Smoked Crown Roast of Pork
It’s that time of year where everyone should be thinking about what’s on the menu for the holidays, and this week I want to share with you a recipe for a sure ‘nuff crowd pleaser….Smoked Crown Roast of Pork.
A Crown Roast is made from the center cut, bone-in pork loin. The tips of the rib bones are frenched (or “skinned back”) about an inch exposing nothing but bone and the roast is rolled and tied back on itself creating a “crown” look.
You can find crown roast tied and ready for cooking in most butcher cases this time of year, but if you really want something special, do what I did and order one from Compart Duroc. I’ve been cooking Compart meat for the past couple of years and there’s nothing else like it. Mr. Jim really knows his hogs and the meat he’s producing will beat anything out there! You can learn more about Compart Family Farms here >>
The bone-in loin I have was delivered whole in cryovac packaging. The bones are frenched, so there’s not much trimming required.
You do want to remove any excess silver skin or thick areas of fat on the meat side and feel along the back side for pieces of chine bone. Use a thin bladed knife to remove these if necessary.
To get the roast to form a shape resembling a crown you need to slice down each bone about an inch deep. This will allow it to roll end-to-end into a circle. To hold this shape tie a length of butcher twine around the roast and secure it tight. Now it’s ready for the seasoning.
Traditionally a crown roast is seasoned pretty simple with salt, pepper, and fresh herbs and roasted in the oven; but since I’m doing it on the smoker, I decided to do it more Southern BBQ style.
For the Smoked Crown Roast of Pork seasoning I used my go-to Killer Hog’s AP Seasoning.
Sprinkle this mixture over the entire roast top and bottom being sure to get into all the nook and crannies. On top of that, layer on Killer Hog’s The BBQ Rub. These seasonings add savory, sweet and a touch of heat…perfect for pork!
Let the roast hang out on the cutting board for a few minutes while the smoker comes up to temperature and cover the bones with a little aluminum foil – this just keeps the bones from getting too dark.
For a Smoked Crown Roast of Pork I run the pit at 275 degrees with apple BBQr’s Delight pellets. Apple is a mild wood that will give the roast a sweet flavor without overpowering it.
Center the crown roast on the cooking grate and insert a Thermoworks Chef Alarm Probe into the middle of the loin set for 140 degrees. When inserting the probe be sure not to hit bone or you’ll get false readings as it cooks.
The most important thing when cooking a roast like this is to watch internal temperature. This is why you gotta get one of these Chef Alarms…
Pork Loin has to be cooked to at least 145 degrees but due to its’ low fat content it can dry out quick. If you over shoot the final temperature even by 10 degrees the product will be dry and loose flavor.
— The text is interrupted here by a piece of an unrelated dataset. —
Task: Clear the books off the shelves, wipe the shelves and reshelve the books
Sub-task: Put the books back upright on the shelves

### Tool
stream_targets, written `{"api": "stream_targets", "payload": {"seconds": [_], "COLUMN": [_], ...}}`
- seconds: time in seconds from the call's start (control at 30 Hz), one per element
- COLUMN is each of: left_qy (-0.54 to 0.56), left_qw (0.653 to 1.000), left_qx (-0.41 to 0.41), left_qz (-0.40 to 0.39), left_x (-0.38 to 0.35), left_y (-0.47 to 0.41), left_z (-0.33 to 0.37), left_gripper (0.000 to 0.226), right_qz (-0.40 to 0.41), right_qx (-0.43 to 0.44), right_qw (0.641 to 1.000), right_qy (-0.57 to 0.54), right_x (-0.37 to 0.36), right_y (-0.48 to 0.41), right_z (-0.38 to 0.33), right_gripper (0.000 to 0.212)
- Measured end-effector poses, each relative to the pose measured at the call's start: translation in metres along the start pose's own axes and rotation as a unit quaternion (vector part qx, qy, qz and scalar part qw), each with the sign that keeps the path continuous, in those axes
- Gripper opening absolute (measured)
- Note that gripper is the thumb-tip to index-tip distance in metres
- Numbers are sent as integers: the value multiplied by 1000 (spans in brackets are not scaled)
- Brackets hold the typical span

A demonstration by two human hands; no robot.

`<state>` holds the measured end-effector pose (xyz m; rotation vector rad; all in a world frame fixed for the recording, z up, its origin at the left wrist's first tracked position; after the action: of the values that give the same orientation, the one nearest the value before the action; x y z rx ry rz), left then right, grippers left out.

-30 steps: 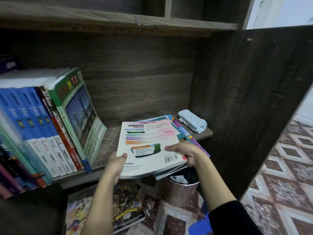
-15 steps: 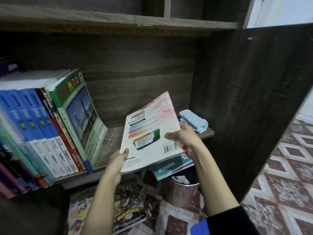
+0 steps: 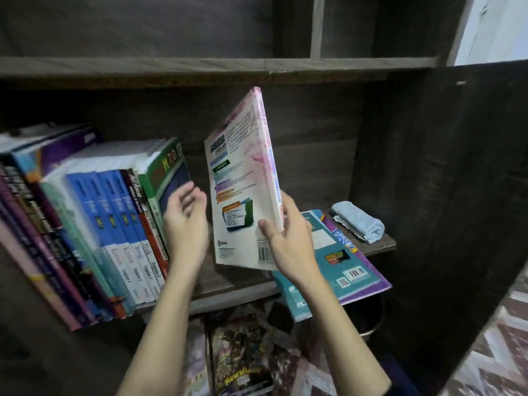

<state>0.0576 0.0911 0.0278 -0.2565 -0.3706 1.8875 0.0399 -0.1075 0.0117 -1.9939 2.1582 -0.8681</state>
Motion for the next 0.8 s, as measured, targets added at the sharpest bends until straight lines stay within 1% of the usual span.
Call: {"api": "stream_targets", "payload": {"seconds": [0.07, 0.1, 0.13, 0.2, 0.27, 0.3, 0.4, 0.47, 0.53, 0.63, 0.73, 0.8], "left_qy": [-34, -67, -123, -280, -402, -438, -476, -493, -523, -567, -591, -599], "left_qw": [997, 991, 980, 936, 891, 877, 863, 850, 828, 796, 779, 776], "left_qx": [-71, -112, -155, -215, -212, -198, -168, -175, -192, -202, -202, -187], "left_qz": [1, 0, -2, -5, 1, 0, -37, -59, -58, -58, -59, -59], "left_x": [8, 12, 14, 14, 17, 18, 20, 20, 24, 29, 34, 41], "left_y": [-13, -18, -21, -20, -22, -23, -22, -18, -15, -9, -2, -3], "left_z": [43, 63, 83, 115, 127, 129, 124, 118, 113, 103, 89, 80], "left_gripper": [34, 38, 44, 60, 73, 76, 70, 68, 67, 69, 74, 77], "right_qz": [-1, 8, 23, 41, 52, 60, 77, 75, 62, 8, -97, -121], "right_qx": [37, 64, 93, 137, 167, 178, 194, 191, 176, 131, 82, 72], "right_qw": [999, 996, 992, 983, 977, 975, 973, 973, 977, 989, 991, 988], "right_qy": [39, 60, 82, 112, 119, 117, 100, 107, 104, 66, 48, 57], "right_x": [-21, -30, -39, -61, -80, -88, -103, -113, -122, -136, -159, -166], "right_y": [5, 9, 13, 21, 27, 31, 38, 39, 39, 35, 32, 33], "right_z": [-7, -13, -18, -29, -36, -37, -31, -25, -19, -6, 3, 7], "right_gripper": [55, 55, 56, 60, 65, 65, 62, 63, 68, 77, 75, 74]}}
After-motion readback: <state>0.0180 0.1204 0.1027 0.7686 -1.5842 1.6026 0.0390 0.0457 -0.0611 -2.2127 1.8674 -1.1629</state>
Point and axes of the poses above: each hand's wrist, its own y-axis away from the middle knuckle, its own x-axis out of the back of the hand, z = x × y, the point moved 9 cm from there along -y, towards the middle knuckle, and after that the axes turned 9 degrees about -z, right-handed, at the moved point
On average you can expect a 2-2 ½ hour cook time for a 10 bone crown roast, but never go by time alone. Trust your thermometer and check the Smoked Crown Roast of Pork often once it climbs in the 120 degree range. Those last degrees gain fast.
When the internal on the Smoked Crown Roast of Pork is reading 140 degrees, it’s time to add a finishing glaze.
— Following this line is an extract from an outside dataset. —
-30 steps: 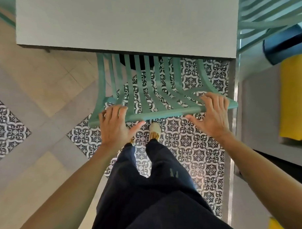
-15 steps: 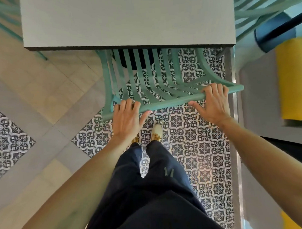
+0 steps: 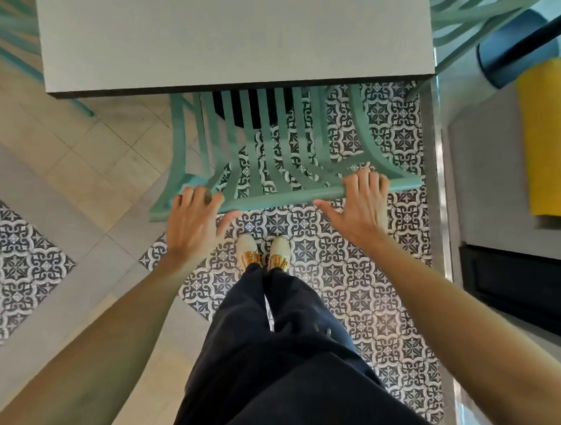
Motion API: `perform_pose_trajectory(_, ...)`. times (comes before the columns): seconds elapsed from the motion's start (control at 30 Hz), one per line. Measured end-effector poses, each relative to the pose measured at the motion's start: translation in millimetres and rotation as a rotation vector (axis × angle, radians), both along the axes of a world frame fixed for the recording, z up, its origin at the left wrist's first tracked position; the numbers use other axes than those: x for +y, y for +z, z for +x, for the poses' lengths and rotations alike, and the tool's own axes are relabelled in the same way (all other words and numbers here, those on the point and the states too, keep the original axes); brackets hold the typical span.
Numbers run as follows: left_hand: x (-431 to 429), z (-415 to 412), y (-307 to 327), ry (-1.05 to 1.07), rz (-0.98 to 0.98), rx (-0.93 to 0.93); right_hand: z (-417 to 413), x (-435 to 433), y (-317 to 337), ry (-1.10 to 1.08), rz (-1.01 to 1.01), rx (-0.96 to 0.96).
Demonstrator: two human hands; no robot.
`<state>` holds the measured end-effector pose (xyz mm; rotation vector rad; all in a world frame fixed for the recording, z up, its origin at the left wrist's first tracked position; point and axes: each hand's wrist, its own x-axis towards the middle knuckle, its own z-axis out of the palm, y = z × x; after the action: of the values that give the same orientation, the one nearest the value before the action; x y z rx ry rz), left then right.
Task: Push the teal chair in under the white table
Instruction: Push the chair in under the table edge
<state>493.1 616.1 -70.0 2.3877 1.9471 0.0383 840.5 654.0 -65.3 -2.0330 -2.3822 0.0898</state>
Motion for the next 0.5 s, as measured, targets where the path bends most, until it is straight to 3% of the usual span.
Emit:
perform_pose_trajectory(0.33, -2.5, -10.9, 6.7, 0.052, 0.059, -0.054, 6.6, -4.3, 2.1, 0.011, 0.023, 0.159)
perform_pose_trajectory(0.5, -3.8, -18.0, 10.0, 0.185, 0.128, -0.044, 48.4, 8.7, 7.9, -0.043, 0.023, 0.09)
Smoked Crown Roast of Pork Finishing Glaze Recipe:
- 8oz Peach Preserves
- 8oz Vinegar BBQ Sauce (I used Blue’s Hog Tennessee Red)
- 2 Tbsp Salted Butter
In a small sauce pan combine the peach preserves and vinegar sauce over med. High heat until melted. Remove from heat and whisk in the butter.
Brush the peach glaze over the Smoked Crown Roast of Pork and let it cook for another 10-15 minutes. At this point the internal temperature should be right at 145 degrees. Remove the roast from the smoker and allow it to rest for 15-20 minutes loosely covered with foil.
The rest period is crucial for Smoked Crown Roast of Pork. If you cut into it right away all of the moisture (flavor) is going to run out on your cutting board. Just give it a few minutes to stop the cooking process. This short rest lets those juices move back into the center of the meat which results in a better tasting/juicer end product.
When it comes to serving this Smoked Crown Roast of Pork the slices are pre-started so follow the cuts along the bone and you’ll have perfect portions. You can drizzle a little glaze over the slices for presentation but the natural goodness of this Compart Duroc pork doesn’t need any help!
Give this Smoked Crown Roast of Pork a try this Holiday season, your family will love you for it!!